EXERCISE
Looking only at the lines below that contain "silver", give the number of them and no other text.

*** Begin section ***

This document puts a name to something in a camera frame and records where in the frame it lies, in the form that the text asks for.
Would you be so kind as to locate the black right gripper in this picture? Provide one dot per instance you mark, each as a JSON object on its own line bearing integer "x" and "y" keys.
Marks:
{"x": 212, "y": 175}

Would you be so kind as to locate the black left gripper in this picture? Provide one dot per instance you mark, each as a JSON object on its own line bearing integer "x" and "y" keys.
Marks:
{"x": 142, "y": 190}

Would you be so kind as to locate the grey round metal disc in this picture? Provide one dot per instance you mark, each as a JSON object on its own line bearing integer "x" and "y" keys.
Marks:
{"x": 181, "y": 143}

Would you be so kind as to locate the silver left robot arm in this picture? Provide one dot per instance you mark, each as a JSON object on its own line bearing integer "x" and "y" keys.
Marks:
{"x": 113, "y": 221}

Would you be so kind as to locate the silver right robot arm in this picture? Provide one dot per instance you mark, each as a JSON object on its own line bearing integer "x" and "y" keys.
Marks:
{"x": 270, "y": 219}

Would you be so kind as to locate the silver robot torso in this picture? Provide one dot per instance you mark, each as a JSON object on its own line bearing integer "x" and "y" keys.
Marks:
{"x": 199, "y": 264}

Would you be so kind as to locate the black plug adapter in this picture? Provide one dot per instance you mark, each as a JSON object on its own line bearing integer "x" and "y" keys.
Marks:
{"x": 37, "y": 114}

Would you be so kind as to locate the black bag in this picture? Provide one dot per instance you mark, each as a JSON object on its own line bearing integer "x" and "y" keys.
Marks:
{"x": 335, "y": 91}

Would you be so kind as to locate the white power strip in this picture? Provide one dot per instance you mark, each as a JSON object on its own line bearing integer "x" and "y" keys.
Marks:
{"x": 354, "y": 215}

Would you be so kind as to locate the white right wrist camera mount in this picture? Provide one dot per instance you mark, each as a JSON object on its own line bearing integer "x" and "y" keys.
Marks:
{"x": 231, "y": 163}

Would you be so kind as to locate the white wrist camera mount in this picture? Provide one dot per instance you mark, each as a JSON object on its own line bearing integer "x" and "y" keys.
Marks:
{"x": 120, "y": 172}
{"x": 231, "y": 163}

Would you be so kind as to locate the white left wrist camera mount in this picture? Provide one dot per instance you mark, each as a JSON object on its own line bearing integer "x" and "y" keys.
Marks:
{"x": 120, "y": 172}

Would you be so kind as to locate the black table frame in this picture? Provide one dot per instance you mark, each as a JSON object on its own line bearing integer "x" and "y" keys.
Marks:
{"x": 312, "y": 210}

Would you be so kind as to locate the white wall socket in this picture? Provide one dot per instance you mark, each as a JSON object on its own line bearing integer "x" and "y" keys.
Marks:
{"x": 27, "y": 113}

*** End section ***
*** Begin section ***

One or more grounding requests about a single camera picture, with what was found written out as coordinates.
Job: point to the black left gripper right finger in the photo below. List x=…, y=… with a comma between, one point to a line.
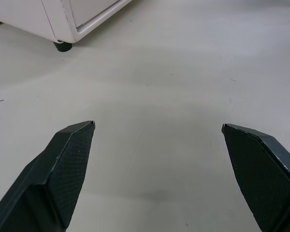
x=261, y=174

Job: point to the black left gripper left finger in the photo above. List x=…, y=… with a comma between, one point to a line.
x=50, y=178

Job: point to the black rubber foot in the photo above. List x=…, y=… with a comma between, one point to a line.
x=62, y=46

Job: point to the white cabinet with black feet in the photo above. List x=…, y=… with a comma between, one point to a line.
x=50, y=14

*** End section ***

SOLUTION TO THIS PROBLEM
3